Each time a line of the listing holds "compact", copy that line.
### LISTED RECORDS
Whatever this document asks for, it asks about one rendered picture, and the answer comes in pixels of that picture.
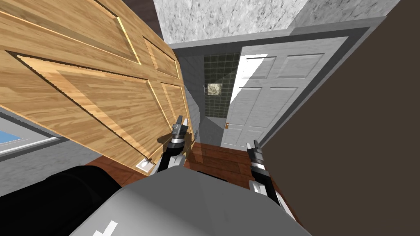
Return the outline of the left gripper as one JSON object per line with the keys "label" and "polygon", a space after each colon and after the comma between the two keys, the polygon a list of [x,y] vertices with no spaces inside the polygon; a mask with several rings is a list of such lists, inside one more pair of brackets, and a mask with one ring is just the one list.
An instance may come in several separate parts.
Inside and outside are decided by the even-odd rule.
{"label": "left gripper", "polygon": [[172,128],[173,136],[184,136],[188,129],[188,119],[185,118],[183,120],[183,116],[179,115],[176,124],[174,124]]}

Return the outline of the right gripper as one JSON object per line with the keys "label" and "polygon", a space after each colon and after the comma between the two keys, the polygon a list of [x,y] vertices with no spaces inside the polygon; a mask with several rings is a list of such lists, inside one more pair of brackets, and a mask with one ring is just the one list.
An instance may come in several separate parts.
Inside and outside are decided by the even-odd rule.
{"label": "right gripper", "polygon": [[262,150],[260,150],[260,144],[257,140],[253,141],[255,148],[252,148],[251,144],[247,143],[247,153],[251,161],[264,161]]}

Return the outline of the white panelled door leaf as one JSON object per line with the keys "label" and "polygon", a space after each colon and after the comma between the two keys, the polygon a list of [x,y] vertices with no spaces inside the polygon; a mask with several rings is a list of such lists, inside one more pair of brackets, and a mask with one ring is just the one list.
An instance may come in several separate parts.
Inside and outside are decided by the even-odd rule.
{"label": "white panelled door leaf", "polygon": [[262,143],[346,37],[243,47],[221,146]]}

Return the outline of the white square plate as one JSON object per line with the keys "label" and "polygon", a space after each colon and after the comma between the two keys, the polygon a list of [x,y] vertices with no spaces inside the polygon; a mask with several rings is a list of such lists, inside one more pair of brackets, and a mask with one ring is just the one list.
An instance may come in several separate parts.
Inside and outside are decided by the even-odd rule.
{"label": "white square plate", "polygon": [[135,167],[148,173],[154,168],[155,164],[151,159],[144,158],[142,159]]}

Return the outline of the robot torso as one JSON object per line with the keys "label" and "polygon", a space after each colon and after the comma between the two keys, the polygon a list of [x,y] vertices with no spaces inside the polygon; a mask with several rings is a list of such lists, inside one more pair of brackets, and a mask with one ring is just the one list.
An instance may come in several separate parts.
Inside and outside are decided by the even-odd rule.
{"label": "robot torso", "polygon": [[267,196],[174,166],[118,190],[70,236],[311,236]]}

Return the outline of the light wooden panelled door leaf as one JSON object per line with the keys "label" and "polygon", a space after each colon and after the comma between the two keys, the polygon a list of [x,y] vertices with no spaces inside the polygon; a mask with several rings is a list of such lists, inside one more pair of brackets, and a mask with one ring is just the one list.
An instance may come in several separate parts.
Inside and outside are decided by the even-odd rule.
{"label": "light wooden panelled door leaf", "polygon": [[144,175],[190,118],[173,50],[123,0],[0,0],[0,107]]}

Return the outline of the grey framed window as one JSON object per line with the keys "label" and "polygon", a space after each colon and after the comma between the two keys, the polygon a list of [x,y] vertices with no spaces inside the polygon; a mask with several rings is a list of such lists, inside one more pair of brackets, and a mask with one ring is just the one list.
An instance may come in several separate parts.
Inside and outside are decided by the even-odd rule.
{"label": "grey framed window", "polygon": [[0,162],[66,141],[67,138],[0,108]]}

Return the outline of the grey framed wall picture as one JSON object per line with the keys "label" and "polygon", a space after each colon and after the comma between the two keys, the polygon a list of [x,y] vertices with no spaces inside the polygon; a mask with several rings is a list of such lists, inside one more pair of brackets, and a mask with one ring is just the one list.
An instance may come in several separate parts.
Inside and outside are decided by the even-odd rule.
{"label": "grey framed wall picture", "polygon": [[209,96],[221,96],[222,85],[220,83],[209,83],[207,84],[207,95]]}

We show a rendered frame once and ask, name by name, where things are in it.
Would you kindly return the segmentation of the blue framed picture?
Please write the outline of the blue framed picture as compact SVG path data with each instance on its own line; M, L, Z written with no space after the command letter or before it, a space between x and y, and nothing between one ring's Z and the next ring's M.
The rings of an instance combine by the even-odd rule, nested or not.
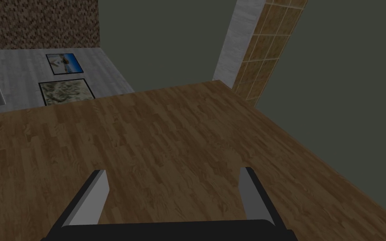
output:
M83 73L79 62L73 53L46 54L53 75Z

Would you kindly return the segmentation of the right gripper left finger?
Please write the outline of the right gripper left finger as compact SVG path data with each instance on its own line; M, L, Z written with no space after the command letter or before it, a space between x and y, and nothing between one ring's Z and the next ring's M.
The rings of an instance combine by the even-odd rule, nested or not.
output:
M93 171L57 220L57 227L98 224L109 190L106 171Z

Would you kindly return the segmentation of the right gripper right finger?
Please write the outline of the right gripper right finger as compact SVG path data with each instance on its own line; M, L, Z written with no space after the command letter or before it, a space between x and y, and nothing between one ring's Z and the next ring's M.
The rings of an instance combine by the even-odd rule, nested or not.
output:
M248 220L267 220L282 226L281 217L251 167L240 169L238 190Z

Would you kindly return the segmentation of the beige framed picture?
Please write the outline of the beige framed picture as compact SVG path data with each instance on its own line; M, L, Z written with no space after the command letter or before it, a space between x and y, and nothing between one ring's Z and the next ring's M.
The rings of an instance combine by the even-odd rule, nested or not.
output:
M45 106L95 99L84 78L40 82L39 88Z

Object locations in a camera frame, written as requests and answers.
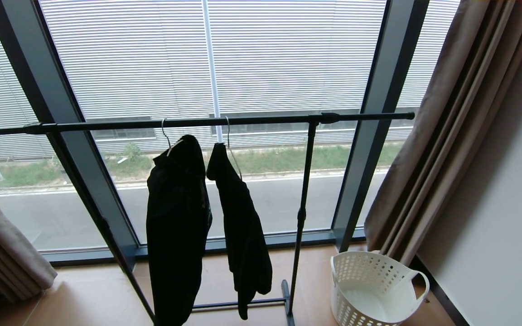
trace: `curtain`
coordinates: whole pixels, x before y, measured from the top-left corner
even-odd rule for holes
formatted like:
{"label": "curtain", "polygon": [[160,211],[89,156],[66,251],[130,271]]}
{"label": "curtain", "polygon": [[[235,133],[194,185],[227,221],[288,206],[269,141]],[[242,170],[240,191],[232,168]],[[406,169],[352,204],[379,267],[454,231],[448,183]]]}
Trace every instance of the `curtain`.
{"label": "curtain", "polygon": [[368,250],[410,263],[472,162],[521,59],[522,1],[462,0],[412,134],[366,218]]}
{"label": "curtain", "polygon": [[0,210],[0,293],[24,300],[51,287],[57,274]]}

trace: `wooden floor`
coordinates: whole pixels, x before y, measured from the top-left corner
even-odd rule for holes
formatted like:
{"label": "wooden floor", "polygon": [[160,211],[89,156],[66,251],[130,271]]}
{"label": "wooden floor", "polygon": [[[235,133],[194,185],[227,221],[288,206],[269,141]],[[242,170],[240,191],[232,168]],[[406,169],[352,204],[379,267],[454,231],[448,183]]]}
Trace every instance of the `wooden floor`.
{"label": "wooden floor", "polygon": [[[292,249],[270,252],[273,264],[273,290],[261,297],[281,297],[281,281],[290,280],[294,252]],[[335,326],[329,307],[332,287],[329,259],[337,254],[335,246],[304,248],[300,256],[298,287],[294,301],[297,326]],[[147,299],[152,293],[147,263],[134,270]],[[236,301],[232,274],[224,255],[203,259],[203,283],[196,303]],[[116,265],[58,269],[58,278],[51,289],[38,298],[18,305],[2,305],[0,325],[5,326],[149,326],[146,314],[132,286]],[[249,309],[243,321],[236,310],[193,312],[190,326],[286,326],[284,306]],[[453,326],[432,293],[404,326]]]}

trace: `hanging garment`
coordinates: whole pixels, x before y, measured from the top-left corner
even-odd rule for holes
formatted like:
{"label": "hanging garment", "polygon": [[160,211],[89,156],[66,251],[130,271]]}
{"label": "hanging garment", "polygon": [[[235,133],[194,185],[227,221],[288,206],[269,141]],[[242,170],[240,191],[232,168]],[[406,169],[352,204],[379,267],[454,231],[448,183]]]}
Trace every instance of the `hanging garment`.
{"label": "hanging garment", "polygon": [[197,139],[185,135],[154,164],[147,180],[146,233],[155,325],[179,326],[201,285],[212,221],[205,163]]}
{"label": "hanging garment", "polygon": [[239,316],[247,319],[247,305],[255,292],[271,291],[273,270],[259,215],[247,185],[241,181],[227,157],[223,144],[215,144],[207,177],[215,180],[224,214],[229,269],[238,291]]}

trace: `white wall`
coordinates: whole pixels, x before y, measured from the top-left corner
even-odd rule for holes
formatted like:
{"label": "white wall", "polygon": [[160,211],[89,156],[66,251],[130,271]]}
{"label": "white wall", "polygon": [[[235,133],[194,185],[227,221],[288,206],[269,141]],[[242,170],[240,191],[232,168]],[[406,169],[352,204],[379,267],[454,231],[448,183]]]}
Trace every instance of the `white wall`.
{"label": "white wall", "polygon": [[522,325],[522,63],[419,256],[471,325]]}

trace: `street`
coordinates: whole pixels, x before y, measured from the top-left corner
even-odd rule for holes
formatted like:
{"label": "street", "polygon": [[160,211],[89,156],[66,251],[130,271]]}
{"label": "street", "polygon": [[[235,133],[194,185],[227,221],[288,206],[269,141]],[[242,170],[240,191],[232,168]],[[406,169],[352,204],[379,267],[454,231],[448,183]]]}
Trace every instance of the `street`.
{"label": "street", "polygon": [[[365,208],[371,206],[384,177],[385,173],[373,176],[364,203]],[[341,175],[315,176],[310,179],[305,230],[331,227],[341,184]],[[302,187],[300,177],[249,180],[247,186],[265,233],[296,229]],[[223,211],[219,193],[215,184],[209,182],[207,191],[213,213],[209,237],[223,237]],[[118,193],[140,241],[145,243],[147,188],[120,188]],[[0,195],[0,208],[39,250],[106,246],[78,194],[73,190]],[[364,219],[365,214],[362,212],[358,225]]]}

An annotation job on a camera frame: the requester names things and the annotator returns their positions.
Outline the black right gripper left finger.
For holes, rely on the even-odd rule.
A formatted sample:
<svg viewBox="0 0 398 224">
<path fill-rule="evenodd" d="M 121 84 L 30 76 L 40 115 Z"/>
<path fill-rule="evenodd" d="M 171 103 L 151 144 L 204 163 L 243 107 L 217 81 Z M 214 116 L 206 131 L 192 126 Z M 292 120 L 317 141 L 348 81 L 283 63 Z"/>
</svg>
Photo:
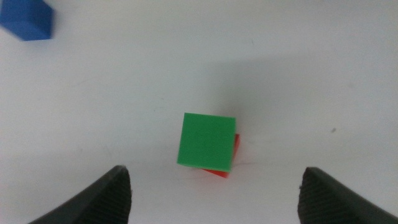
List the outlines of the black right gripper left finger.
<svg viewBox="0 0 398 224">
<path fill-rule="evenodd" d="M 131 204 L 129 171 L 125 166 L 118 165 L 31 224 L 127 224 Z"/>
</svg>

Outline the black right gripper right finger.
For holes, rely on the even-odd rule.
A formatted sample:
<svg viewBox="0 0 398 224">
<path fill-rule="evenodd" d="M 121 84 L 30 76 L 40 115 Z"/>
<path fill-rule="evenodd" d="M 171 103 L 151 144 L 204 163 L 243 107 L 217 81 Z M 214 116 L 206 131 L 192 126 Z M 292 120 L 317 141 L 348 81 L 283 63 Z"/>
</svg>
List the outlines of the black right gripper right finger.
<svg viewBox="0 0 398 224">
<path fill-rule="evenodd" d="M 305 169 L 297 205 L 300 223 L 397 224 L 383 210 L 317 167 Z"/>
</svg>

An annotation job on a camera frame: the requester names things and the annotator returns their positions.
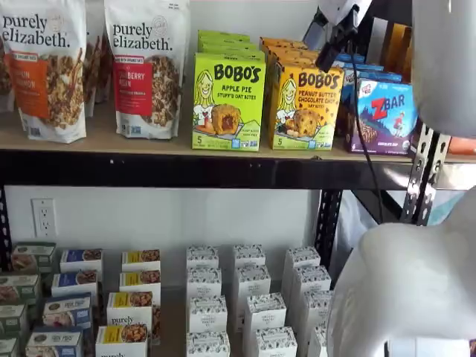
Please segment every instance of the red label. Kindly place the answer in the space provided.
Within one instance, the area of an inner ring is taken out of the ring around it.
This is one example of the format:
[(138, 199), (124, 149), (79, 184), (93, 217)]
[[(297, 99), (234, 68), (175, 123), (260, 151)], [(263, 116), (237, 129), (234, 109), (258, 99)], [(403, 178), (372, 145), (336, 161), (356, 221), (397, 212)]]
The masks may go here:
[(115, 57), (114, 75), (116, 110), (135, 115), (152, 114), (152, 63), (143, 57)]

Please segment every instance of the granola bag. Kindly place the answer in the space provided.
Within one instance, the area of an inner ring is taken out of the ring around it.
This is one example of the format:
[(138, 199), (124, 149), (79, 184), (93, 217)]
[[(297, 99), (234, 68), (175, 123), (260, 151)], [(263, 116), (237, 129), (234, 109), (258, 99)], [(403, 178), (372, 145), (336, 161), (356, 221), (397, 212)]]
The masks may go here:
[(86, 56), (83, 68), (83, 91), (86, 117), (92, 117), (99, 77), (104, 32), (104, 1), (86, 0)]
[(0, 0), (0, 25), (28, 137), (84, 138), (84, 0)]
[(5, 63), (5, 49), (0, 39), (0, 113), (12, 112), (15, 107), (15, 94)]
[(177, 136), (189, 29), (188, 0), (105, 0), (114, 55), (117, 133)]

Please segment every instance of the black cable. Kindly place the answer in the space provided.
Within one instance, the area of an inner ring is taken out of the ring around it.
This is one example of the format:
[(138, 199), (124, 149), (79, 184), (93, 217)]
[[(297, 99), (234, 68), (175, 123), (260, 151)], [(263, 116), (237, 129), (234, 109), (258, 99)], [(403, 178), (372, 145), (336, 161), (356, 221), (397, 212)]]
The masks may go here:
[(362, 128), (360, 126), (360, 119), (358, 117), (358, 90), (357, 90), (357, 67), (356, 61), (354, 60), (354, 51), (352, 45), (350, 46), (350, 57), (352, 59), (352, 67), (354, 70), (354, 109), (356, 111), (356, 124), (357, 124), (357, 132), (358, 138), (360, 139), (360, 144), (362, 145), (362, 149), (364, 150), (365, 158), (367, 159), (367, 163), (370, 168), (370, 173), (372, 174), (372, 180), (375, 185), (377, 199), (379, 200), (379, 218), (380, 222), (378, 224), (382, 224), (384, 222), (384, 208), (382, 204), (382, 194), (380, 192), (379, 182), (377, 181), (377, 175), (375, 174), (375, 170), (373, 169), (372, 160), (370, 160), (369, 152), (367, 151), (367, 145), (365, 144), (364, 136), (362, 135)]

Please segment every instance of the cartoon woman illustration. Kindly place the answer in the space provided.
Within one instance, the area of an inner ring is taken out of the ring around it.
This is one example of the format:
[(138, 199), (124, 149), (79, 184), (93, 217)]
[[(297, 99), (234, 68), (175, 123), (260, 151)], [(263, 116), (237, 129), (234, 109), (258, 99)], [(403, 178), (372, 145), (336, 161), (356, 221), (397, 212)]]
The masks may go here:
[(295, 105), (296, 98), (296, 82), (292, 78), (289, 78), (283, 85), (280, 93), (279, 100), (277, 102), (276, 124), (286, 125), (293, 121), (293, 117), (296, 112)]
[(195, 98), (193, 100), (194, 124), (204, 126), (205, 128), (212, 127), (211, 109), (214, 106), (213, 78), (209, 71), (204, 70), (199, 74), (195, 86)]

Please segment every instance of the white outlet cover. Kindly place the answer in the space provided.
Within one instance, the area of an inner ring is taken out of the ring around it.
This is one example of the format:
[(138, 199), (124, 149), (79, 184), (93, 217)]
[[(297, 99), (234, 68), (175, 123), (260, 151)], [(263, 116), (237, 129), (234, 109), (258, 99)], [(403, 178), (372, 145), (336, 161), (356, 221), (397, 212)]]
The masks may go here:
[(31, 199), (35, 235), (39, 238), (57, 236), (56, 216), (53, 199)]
######
### WRITTEN SOLUTION
Please write the outline of the blue framed picture as compact SVG path data with each instance on its own line; M, L, Z written with no space after the command letter or before it, a space between x and y, and nothing between one ring's Z and the next ring's M.
Please write the outline of the right gripper left finger as compact SVG path data with each instance on its own line; M, L, Z written with no space after the command letter or before it, a space between x and y, and nothing between one ring's Z and the next ring's M.
Please write the outline of the right gripper right finger as compact SVG path data with each instance on its own line; M, L, Z written with no space after the command letter or before it, a space between x and y, and nothing between one ring's Z and the next ring's M.
Please write the outline of the beige framed picture as compact SVG path data with each instance on its own line; M, L, Z written with no space after the command letter or before it, a space between x and y, and nothing between one ring's Z and the next ring's M.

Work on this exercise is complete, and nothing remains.